Administration / exposure

Type of coverage:
not specified
Vehicle:
water
Details on exposure:
The TS (2 mL/kg bw) was applied as 10 % aqueous solution to abraded skin. No further data available.
Analytical verification of doses or concentrations:
not specified
Duration of treatment / exposure:
20 days
Frequency of treatment:
Once daily
Doses / concentrations
Remarks:
Doses / Concentrations:
0 or 200 mg/kg bw
Basis:
nominal per unit body weight
No. of animals per sex per dose:
3 m / 3 f
Control animals:
yes, concurrent vehicle
Details on study design:
No further data available
Positive control:
no

Examinations

Observations and examinations performed and frequency:
CAGE SIDE OBSERVATIONS: Yes

CLINICAL OBSERVATIONS: Yes

DERMAL IRRITATION: Yes

BODY WEIGHT: Yes

FOOD CONSUMPTION: no data

FOOD EFFICIENCY: no data

WATER CONSUMPTION: no data

OPHTHALMOSCOPIC EXAMINATION: no

HAEMATOLOGY: Yes (at termination)
RBC, WBC, Haemoglobin, Haematocrit, differential white cells

CLINICAL CHEMISTRY: No

URINALYSIS: No

NEUROBEHAVIOURAL EXAMINATION: No
Sacrifice and pathology:
Sacrife on day 20.
Examinations: growth, organ/body weight ratios (liver, kidneys).
Microscopic examinations: adrenals, bladder, bone marrow, gonads, heart, intestine, kidney, liver, lung, lymph nodes, pancreas, spleen, stomach, thyroid, skin
Statistics:
No data

Results and discussion

Results of examinations

Clinical signs:
effects observed, treatment-related
Dermal irritation:
effects observed, treatment-related
Mortality:
mortality observed, treatment-related
Body weight and weight changes:
no effects observed
Food consumption and compound intake (if feeding study):
not specified
Food efficiency:
not specified
Water consumption and compound intake (if drinking water study):
not specified
Ophthalmological findings:
not examined
Haematological findings:
no effects observed
Clinical biochemistry findings:
not examined
Urinalysis findings:
not examined
Behaviour (functional findings):
not examined
Organ weight findings including organ / body weight ratios:
no effects observed
Gross pathological findings:
no effects observed
Histopathological findings: non-neoplastic:
no effects observed
Details on results:
One animal from each group died (cause of death was not determined).

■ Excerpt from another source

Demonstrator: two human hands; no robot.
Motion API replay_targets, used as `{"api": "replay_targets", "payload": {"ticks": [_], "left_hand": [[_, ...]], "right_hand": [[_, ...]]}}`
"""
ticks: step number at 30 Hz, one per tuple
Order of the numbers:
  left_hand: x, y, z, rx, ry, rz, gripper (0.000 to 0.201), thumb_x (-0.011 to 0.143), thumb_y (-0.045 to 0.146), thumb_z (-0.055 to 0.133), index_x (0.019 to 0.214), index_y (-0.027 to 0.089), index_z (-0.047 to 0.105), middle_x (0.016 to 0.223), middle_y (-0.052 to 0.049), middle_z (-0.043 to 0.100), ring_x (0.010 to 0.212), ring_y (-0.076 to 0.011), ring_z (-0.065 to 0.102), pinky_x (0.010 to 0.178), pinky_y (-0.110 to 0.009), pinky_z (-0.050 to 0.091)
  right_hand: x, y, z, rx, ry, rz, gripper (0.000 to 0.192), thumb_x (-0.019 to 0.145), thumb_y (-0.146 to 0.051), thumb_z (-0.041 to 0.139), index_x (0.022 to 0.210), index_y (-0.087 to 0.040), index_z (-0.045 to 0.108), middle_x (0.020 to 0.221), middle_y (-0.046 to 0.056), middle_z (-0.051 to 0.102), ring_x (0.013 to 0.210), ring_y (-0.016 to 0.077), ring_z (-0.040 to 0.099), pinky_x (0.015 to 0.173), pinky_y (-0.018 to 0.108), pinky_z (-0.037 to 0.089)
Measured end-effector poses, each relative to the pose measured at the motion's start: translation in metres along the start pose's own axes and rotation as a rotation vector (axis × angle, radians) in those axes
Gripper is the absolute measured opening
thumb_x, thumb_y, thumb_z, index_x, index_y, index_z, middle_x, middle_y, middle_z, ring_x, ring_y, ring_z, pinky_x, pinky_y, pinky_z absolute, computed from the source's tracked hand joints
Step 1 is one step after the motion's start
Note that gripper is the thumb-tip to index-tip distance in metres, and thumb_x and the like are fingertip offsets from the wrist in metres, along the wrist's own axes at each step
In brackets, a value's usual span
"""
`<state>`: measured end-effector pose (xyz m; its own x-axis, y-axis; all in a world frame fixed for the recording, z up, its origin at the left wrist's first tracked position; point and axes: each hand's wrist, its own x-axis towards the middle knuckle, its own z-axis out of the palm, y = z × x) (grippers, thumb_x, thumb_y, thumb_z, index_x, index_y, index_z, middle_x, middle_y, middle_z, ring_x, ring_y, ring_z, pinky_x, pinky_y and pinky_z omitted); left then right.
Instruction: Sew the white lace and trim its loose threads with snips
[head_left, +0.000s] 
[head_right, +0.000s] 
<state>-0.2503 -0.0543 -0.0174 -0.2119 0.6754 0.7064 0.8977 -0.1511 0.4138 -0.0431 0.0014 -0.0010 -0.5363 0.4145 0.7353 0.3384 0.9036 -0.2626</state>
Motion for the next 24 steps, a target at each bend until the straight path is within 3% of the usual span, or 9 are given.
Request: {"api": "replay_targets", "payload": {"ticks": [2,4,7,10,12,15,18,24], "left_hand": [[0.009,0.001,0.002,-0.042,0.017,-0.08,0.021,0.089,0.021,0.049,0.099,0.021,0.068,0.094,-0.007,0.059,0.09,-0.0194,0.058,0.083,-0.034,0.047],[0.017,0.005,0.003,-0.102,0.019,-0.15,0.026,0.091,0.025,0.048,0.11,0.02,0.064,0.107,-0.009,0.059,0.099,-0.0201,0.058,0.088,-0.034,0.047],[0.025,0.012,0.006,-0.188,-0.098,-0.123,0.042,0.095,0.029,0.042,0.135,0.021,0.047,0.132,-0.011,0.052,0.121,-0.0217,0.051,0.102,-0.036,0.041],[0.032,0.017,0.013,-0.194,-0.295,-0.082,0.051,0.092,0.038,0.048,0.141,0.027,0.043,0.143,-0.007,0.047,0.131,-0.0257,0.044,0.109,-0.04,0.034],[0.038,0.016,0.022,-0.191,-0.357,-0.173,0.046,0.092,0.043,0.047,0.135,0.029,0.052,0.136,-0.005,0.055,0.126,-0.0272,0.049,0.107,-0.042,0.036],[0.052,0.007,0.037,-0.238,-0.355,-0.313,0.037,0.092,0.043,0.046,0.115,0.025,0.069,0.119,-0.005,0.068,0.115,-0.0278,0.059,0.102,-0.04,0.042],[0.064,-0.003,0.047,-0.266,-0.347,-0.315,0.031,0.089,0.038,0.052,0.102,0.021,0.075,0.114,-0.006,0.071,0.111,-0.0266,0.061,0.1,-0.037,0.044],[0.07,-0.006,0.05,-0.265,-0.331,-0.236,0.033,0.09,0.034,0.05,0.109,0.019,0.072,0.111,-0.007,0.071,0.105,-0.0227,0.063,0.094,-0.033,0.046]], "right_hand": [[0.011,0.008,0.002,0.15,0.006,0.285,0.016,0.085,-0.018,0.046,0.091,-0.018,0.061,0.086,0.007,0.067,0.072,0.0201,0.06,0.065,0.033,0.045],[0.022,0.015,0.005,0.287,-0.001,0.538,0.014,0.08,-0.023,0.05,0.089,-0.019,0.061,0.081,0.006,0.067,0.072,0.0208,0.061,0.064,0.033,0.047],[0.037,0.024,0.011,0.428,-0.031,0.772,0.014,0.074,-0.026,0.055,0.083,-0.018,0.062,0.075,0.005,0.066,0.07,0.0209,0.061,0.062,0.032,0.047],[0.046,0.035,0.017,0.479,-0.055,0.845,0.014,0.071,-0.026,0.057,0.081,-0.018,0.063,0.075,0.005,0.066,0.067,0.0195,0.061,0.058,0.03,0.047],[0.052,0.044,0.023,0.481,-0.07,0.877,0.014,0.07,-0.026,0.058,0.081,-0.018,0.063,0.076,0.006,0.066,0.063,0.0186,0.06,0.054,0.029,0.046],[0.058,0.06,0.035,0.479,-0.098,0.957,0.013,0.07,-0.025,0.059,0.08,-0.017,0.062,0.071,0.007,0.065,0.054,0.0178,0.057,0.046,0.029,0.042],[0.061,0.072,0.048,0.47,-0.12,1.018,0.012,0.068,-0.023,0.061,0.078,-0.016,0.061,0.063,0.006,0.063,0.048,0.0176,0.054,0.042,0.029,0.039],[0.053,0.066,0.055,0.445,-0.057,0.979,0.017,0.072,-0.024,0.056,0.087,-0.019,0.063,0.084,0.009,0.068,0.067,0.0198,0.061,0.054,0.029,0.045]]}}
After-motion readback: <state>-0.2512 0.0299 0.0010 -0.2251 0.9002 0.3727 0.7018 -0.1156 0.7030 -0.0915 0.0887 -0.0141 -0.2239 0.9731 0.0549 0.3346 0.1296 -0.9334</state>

The only notable gross observation at necropsy was indication of parasites in individual animals and gastritis and enteritis.

Effect levels

Dose descriptor:
NOAEL
Effect level:
200 mg/kg bw/day (nominal)
Sex:
male/female

Target system / organ toxicity

Critical effects observed:
not specified

Applicant's summary and conclusion

Conclusions:
From this limited study a NOAEL of 200 mg/kg bw can be derived.
Executive summary:

In this older and limited study, 3 m / 3 f NZW rabbits were dosed with 200 mg/kg bw sodium perborate tetrahydrate once daily over 20 days.

One animal from each group died (cause of death was not determined). The only notable gross observation at necropsy was indication of parasites in individual animals and gastritis and enteritis. The skin was near normal (in some cases signs of mild irritation) and there were no adverse microscopic findings in different organs.

From this limited study a NOAEL of 200 mg/kg bw can be derived.